Material provided:
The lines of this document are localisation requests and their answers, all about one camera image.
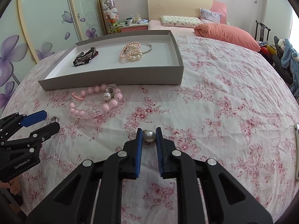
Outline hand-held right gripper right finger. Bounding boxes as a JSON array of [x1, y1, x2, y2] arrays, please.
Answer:
[[155, 127, 274, 224]]

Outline small lilac floral pillow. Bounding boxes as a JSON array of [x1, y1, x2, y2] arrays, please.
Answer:
[[200, 8, 222, 24]]

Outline blue plush garment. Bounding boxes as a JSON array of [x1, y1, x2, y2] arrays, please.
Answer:
[[280, 38, 299, 69]]

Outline cream patterned pillow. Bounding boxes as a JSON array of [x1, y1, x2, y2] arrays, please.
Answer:
[[160, 15, 203, 27]]

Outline clear tube of plush toys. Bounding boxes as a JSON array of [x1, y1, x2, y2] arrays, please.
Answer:
[[100, 0, 122, 35]]

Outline beige and pink headboard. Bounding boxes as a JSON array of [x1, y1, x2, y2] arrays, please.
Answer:
[[147, 0, 227, 25]]

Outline shallow grey cardboard box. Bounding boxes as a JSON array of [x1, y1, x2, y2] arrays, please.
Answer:
[[38, 30, 184, 91]]

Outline pink sheeted bed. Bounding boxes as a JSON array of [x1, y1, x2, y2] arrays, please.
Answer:
[[148, 20, 197, 36]]

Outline large pink bead bracelet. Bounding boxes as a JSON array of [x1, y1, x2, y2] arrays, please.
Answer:
[[68, 83, 123, 119]]

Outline small pink pearl bracelet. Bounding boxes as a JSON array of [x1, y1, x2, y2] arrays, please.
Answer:
[[120, 42, 142, 59]]

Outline person's left hand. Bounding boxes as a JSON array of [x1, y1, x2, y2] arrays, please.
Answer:
[[0, 177, 22, 195]]

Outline large white pearl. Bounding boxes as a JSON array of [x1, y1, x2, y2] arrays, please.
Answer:
[[143, 131, 156, 143]]

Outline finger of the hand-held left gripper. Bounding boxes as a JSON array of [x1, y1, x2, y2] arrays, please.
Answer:
[[9, 110, 48, 128], [5, 122, 61, 148]]

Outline thin silver bangle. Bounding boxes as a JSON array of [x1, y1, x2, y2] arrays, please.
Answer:
[[125, 42, 153, 55]]

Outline wide silver cuff bracelet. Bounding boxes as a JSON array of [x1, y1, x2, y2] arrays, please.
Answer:
[[77, 50, 96, 61]]

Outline salmon pink pillow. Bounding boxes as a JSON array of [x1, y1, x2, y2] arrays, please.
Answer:
[[194, 23, 261, 52]]

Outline white pearl bracelet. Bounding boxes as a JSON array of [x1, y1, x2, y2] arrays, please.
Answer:
[[121, 51, 142, 62]]

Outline pile of colourful toys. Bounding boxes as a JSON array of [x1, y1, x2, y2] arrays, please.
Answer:
[[258, 41, 278, 57]]

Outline flower print sliding wardrobe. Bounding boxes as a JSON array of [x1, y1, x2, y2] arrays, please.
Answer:
[[0, 0, 105, 113]]

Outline pile of clothes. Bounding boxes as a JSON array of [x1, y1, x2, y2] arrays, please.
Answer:
[[272, 36, 299, 91]]

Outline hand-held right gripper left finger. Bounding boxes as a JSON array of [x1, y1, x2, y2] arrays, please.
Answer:
[[26, 128, 143, 224]]

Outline black bead bracelet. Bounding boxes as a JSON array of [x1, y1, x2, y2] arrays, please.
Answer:
[[72, 47, 99, 67]]

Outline dark wooden chair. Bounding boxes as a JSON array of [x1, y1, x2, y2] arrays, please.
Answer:
[[255, 20, 271, 43]]

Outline pink and white nightstand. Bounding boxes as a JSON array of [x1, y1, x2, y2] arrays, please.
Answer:
[[118, 19, 149, 33]]

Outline pink floral bedsheet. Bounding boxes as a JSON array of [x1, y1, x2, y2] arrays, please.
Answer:
[[0, 35, 299, 224]]

Prompt: Apart from the pictures, every line of the material above is to be returned word for word.

Response:
The lines of this document are localisation requests and their answers, all about one camera image.
Outline hand-held right gripper right finger. Bounding boxes as a JSON array of [x1, y1, x2, y2] arrays, please.
Answer:
[[155, 127, 274, 224]]

Outline small lilac floral pillow. Bounding boxes as a JSON array of [x1, y1, x2, y2] arrays, please.
Answer:
[[200, 8, 222, 24]]

Outline blue plush garment. Bounding boxes as a JSON array of [x1, y1, x2, y2] arrays, please.
Answer:
[[280, 38, 299, 69]]

Outline cream patterned pillow. Bounding boxes as a JSON array of [x1, y1, x2, y2] arrays, please.
Answer:
[[160, 15, 203, 27]]

Outline clear tube of plush toys. Bounding boxes as a JSON array of [x1, y1, x2, y2] arrays, please.
Answer:
[[100, 0, 122, 35]]

Outline beige and pink headboard. Bounding boxes as a JSON array of [x1, y1, x2, y2] arrays, please.
Answer:
[[147, 0, 227, 25]]

Outline shallow grey cardboard box. Bounding boxes as a JSON array of [x1, y1, x2, y2] arrays, please.
Answer:
[[38, 30, 184, 91]]

Outline pink sheeted bed. Bounding boxes as a JSON array of [x1, y1, x2, y2] arrays, please.
Answer:
[[148, 20, 197, 36]]

Outline large pink bead bracelet. Bounding boxes as a JSON array of [x1, y1, x2, y2] arrays, please.
Answer:
[[68, 83, 123, 119]]

Outline small pink pearl bracelet. Bounding boxes as a JSON array of [x1, y1, x2, y2] arrays, please.
Answer:
[[120, 42, 142, 59]]

Outline person's left hand. Bounding boxes as a JSON array of [x1, y1, x2, y2] arrays, please.
Answer:
[[0, 177, 22, 195]]

Outline large white pearl. Bounding boxes as a JSON array of [x1, y1, x2, y2] arrays, please.
Answer:
[[143, 131, 156, 143]]

Outline finger of the hand-held left gripper. Bounding boxes as a JSON array of [x1, y1, x2, y2] arrays, please.
Answer:
[[9, 110, 48, 128], [5, 122, 61, 148]]

Outline thin silver bangle. Bounding boxes as a JSON array of [x1, y1, x2, y2] arrays, please.
Answer:
[[125, 42, 153, 55]]

Outline wide silver cuff bracelet. Bounding boxes as a JSON array of [x1, y1, x2, y2] arrays, please.
Answer:
[[77, 50, 96, 61]]

Outline salmon pink pillow. Bounding boxes as a JSON array of [x1, y1, x2, y2] arrays, please.
Answer:
[[194, 23, 261, 52]]

Outline white pearl bracelet. Bounding boxes as a JSON array of [x1, y1, x2, y2] arrays, please.
Answer:
[[121, 51, 142, 62]]

Outline pile of colourful toys. Bounding boxes as a JSON array of [x1, y1, x2, y2] arrays, please.
Answer:
[[258, 41, 278, 57]]

Outline flower print sliding wardrobe. Bounding boxes as a JSON array of [x1, y1, x2, y2] arrays, please.
Answer:
[[0, 0, 105, 113]]

Outline pile of clothes. Bounding boxes as a JSON array of [x1, y1, x2, y2] arrays, please.
Answer:
[[272, 36, 299, 91]]

Outline hand-held right gripper left finger. Bounding boxes as a JSON array of [x1, y1, x2, y2] arrays, please.
Answer:
[[26, 128, 143, 224]]

Outline black bead bracelet. Bounding boxes as a JSON array of [x1, y1, x2, y2] arrays, please.
Answer:
[[72, 47, 99, 67]]

Outline dark wooden chair. Bounding boxes as a JSON array of [x1, y1, x2, y2] arrays, please.
Answer:
[[255, 20, 271, 43]]

Outline pink and white nightstand. Bounding boxes as a JSON array of [x1, y1, x2, y2] arrays, please.
Answer:
[[118, 19, 149, 33]]

Outline pink floral bedsheet. Bounding boxes as a JSON array of [x1, y1, x2, y2] arrays, please.
Answer:
[[0, 35, 299, 224]]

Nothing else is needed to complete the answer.